Whenever a line in this data holds the word "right", report that line in full.

"""

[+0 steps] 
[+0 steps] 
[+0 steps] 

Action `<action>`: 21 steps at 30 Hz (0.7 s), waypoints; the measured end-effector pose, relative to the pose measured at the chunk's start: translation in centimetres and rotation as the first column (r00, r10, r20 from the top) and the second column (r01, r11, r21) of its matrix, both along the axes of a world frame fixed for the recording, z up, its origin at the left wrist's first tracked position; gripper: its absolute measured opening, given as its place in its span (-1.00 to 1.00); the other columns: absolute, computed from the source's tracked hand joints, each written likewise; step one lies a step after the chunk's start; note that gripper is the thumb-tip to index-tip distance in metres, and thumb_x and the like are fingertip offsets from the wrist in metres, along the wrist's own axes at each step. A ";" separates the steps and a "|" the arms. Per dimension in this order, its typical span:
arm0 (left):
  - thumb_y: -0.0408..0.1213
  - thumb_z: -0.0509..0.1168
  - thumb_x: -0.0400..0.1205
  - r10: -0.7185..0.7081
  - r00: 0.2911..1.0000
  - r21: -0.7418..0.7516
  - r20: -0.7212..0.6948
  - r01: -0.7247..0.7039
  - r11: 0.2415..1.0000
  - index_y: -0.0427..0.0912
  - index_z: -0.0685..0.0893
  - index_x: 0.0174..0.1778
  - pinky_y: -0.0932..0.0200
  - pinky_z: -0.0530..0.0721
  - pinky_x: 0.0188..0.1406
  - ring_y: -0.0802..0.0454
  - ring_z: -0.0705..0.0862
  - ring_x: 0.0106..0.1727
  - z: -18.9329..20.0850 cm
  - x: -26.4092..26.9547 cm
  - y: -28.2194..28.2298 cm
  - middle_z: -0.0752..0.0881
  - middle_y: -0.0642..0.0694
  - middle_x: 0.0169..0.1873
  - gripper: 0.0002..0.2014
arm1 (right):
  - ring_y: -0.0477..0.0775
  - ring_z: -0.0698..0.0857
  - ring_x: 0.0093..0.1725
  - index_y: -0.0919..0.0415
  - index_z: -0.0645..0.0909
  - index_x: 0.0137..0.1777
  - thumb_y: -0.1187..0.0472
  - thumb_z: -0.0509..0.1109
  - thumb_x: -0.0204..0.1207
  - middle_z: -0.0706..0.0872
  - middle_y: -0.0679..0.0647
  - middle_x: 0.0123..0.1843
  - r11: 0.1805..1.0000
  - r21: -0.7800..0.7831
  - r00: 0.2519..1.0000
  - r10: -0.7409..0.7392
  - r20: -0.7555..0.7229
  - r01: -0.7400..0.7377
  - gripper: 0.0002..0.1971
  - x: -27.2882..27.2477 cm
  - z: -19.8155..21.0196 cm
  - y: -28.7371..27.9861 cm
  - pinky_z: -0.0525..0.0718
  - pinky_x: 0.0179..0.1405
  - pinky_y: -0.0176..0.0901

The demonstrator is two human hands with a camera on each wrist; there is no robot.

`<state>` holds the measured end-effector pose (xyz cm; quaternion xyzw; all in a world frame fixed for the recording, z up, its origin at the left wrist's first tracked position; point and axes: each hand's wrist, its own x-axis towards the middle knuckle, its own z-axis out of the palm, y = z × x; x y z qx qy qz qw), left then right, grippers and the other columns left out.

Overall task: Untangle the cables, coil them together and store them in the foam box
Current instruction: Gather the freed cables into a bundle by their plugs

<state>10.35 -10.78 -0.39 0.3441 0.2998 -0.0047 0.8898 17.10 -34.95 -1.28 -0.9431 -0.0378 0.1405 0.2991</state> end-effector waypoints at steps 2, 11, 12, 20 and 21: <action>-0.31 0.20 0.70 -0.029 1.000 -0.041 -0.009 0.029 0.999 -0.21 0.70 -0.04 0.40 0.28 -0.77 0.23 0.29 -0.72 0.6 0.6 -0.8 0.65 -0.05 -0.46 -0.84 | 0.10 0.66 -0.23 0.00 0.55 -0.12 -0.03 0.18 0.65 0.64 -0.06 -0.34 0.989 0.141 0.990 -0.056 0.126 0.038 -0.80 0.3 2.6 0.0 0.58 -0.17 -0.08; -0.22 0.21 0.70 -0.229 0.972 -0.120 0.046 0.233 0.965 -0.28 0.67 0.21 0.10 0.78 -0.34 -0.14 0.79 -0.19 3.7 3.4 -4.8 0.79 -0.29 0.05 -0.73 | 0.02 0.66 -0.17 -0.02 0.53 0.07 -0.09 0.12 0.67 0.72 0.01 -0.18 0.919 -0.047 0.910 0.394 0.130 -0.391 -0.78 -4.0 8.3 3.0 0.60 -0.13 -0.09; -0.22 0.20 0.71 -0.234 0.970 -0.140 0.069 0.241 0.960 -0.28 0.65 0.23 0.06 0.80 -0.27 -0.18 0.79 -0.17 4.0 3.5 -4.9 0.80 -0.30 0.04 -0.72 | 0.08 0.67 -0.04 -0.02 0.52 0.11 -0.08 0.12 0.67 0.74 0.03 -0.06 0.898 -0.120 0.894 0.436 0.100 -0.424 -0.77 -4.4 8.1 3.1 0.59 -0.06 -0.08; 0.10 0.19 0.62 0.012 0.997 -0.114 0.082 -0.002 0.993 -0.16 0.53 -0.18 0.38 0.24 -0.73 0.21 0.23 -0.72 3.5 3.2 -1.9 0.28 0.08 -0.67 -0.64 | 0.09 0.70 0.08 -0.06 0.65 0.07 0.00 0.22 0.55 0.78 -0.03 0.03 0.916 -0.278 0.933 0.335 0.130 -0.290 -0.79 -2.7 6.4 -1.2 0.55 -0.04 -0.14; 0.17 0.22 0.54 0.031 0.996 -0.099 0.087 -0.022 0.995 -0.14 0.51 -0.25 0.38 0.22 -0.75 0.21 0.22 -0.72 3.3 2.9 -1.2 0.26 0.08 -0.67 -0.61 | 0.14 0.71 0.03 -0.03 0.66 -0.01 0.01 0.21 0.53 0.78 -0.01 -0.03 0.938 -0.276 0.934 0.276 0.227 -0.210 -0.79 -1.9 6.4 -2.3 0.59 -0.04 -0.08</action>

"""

**Solution to this exercise:**
arm1 (right):
`<state>` holds the measured end-effector pose (xyz cm; quaternion xyzw; all in a world frame fixed for the recording, z up, its origin at the left wrist's first tracked position; point and axes: each hand's wrist, its own x-axis towards the middle knuckle, its own z-axis out of the palm, y = z × x; x y z qx qy qz qw), left then right, grippers and the other columns left out.

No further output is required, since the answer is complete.